Поэтому я лишь демонстративно отсалютовал Элизабет сигарой. Посмотрим, как ей понравится небрежное равнодушие в ответ на отчаянную браваду. Пусть помучается догадками, что на уме у хладнокровного соперника. Пусть теряется в догадках, блефую я или в самом деле не принимаю ее всерьез.
* * *
Элизабет
Утро нового дня застало палаццо Контарини на удивление тихим и безлюдным. Я брела по анфиладе пустынных комнат, невольно морщась от открывавшегося зрелища. Следы ночного разгула впечатляли своим размахом — несколько дверей сорвано с петель, на стенах подозрительные пятна и потеки. Кое-где валялись перевернутые кресла и разбитые вазы, но в целом дом выглядел не так уж плохо. Видимо, слуги уже успели навести хоть какое-то подобие порядка.

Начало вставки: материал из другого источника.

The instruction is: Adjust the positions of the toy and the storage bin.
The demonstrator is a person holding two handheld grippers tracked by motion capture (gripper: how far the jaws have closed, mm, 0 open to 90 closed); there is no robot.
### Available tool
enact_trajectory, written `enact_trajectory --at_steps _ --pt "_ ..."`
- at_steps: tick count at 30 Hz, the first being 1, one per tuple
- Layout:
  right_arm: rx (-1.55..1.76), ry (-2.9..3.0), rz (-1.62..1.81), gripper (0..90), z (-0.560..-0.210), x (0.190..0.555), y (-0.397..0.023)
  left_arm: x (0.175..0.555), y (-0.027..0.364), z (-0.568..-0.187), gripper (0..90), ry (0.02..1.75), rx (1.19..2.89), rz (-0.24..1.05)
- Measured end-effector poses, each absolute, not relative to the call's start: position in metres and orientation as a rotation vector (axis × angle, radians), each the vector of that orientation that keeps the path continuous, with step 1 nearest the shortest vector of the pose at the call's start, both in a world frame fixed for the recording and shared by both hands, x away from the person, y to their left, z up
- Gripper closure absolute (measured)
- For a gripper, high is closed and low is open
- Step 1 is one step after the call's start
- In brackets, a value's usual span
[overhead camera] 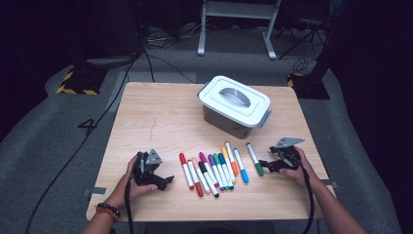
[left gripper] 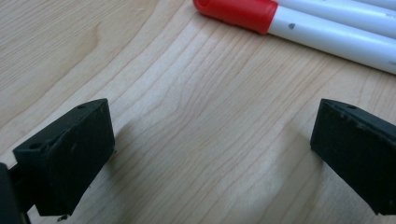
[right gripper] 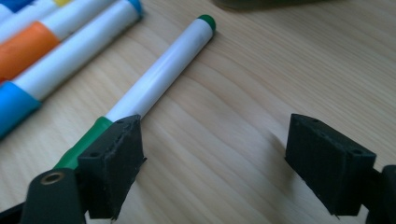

На мраморных ступенях парадной лестницы обнаружилась чья-то одинокая туфля — атласная, расшитая жемчугом. Я брезгливо отпихнула ее ногой. Похоже, бедняжки, волею Марко угодившие в этот вертеп, разбегались полураздетые. Страшно представить, что творилось в их душах…
После безумств минувшей ночи мне нужно было срочно сбежать отсюда, проветрить голову, снова почувствовать себя нормальным человеком. Я уже почти дошла до парадной лестницы, когда до меня донесся звонкий девичий смех и оживленный щебет голосов. Они доносились из гостиной. Любопытство возобладало, и я на цыпочках приблизилась к приоткрытой двери, осторожно заглянув внутрь.
К моему удивлению, при свете дня гостиная выглядела вполне прилично. Конечно, были заметны отдельные следы ночного веселья — помятые диванные подушки, слегка покосившаяся люстра, несколько опрокинутых пуфиков. Но в целом комната сохранила свой парадный лоск и роскошь. А посреди этого великолепия, расположилась живописная группа молодых женщин.
Разморенные, полураздетые, с растрепанными волосами и размазанной помадой — девицы возлежали на диванах и креслах с видом усталым, но донельзя довольным. Судя по долетавшим до меня обрывкам фраз, они оживленно делились впечатлениями о прошедшей «охоте» — кто как спрятался, кого застали врасплох, чем все закончилось.
— А я говорю, синьор Джанни — лучший из охотников! — захихикала хорошенькая брюнетка, потягиваясь, как сытая кошка. — У него такой нюх на женские юбки, никакое укрытие не спасет!
— Ну уж нет, граф Орсини всем фору даст, — лениво протянула ее белокурая соседка. — Вот уж кто доведет до исступления! Как обнимет, так из головы все мысли вылетают.
— А по мне, так лучший охотник — маркиз Лудовизи, — мечтательно вздохнула рыженькая субретка. — Ах, какой мужчина! В его руках таешь, как свеча. Хочется отдать ему всю себя без остатка!